For parents and grandparents who want to give the next generation a leg up in life, providing funding for education costs is typically a high priority. But it’s not getting any cheaper. According to the National Center for Education Statistics, the cost to obtain a degree at a public four-year institution has nearly tripled since 1980. And, while the rate of tuition inflation slowed somewhat during the 2020–21 COVID pandemic, borrowers still owe some $1.77 trillion in student loan debt.

Two principal savings tools for education funding are receiving increased attention over the last few years: 529 plans and Roth IRAs. Both these tools offer significant tax advantages while providing education funding. Let’s take a look at both, along with some strategies that can benefit plan owners, students, or both.

529 Plans

Also called tuition savings plans, these plans are named for the section of the Internal Revenue Code that created and regulates them. Each state offers its own version of the 529 plan, but you don’t have to join the plan offered by your state of residence. If you live in a state that provides an extra state income tax deduction for using the state’s plan (such as Colorado, Iowa, Illinois, Louisiana and New York) those can provide an extra boost to your ability to save. If your state doesn’t offer any enhanced benefits, then it may be more beneficial to use a low-cost out-of-state plan. To see a list of plans offered by each state, visit the SavingForCollege.com website.

These state-administered plans allow deposited funds to grow without taxation and, when withdrawals are made to pay qualified educational expenses, the withdrawals are not taxed as current income. Plans can be owned by the students themselves, by the parents, or by a grandparent or other relative, and the beneficiary (the person incurring the expenses) can be changed, so that if an older child has finished college and there is still a remaining balance in the plan, the beneficiary can be changed to a younger sibling who still needs to pay for school. And, since the passage of the Tax Cuts and Jobs Act (TCJA) of 2017, 529 plans can also be used to pay expenses for K-12 education at private institutions, in addition to college. In fact, since the passage of the SECURE Act in 2019, up to $10,000 in a 529 plan can also be used to pay off student loans.

For high-net-worth families, 529 plans can also be a useful estate planning tool. Because they permit the transfer of larger sums, these plans can be a helpful way to reduce the size of a taxable estate. Each state sets its own limits for how much can be deposited into a 529 plan over the life of the plan. Limits can change annually, so if you are considering this, be sure to consult with your tax and estate planning advisors.

Roth IRAs

Anyone with earned income up to a certain amount (in 2023, $151,500 for single filers and $227,000 for couples) can fund a Roth IRA. Unlike a traditional account, the Roth account does not provide a deduction for contributions.
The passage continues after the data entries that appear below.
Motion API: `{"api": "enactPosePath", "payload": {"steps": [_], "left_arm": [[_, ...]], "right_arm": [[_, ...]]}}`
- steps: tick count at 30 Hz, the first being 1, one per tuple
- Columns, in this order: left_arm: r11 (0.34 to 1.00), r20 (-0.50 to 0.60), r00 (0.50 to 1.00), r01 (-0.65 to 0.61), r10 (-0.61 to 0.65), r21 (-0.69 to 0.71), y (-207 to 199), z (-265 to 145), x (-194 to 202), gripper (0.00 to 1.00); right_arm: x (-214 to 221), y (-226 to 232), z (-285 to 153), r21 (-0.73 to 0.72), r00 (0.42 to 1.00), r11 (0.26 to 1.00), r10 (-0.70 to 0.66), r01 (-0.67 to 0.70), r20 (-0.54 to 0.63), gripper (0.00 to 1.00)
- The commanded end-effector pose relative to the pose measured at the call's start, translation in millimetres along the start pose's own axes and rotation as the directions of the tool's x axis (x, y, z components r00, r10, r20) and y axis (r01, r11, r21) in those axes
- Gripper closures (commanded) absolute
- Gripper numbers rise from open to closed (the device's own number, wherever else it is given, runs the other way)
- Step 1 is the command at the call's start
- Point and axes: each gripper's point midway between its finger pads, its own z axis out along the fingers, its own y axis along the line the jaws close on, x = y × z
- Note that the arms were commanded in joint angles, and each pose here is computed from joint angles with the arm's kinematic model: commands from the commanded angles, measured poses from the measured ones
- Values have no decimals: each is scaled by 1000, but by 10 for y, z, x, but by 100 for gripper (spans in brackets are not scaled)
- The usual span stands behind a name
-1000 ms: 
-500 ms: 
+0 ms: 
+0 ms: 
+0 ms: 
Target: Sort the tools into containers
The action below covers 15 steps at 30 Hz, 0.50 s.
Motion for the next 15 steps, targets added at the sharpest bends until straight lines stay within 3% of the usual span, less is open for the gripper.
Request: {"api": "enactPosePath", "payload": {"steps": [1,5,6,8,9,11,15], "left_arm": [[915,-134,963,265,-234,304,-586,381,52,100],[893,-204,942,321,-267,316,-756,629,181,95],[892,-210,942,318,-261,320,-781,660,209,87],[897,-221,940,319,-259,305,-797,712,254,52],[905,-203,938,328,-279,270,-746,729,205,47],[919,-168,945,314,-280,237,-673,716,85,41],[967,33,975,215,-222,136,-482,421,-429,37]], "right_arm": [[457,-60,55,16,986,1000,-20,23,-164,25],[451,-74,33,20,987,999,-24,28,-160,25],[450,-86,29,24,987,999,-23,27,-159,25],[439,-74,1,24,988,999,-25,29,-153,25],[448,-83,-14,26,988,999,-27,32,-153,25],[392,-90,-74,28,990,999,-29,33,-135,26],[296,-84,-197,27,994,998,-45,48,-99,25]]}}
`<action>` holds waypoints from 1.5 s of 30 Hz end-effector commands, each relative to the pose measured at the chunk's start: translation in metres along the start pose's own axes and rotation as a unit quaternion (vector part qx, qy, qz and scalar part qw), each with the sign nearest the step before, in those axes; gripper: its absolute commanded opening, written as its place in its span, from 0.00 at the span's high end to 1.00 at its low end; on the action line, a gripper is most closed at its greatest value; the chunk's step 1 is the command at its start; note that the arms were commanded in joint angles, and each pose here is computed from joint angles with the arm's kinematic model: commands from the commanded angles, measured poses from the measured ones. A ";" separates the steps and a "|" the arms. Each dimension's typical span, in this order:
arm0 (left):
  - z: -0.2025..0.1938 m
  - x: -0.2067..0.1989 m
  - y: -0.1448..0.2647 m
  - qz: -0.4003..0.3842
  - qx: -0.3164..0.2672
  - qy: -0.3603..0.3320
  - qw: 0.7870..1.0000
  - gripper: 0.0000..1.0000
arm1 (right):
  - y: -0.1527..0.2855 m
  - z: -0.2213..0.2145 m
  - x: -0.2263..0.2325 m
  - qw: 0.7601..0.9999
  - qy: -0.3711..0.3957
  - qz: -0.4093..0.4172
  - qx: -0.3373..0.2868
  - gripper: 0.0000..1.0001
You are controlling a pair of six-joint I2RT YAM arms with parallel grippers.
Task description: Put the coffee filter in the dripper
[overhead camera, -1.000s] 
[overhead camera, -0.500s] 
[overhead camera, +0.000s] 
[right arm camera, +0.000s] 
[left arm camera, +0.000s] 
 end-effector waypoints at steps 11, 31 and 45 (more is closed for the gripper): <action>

Like a traditional account, however, funds in the Roth account grow and compound free of taxation, and if funds are withdrawn for a qualified purpose, the withdrawals are not taxed as current income. Traditionally, as implied by the name, these accounts are thought of as vehicles for funding retirement. But paying for qualified educational expenses is also considered a valid use of Roth funds.

Children with earned income can deposit those earnings into a Roth account in their name, up to $6,500 (in 2023) or 100% of earned income, whichever is less. (Alternatively, parents or grandparents can make contributions to the account, as long as they don’t exceed the amount of the child’s earned income). These funds can then be used when the child needs them for college or other qualified educational expenses.

However, any funds disbursed from an account held in the child’s name could affect their subsequent eligibility for financial aid, if that is a consideration. Similarly, funds disbursed from a parent’s or grandparent’s Roth IRA account will be counted as income on the Free Application for Federal Student Aid (FAFSA) form for the year it is paid, potentially affecting the next year’s financial aid offer. 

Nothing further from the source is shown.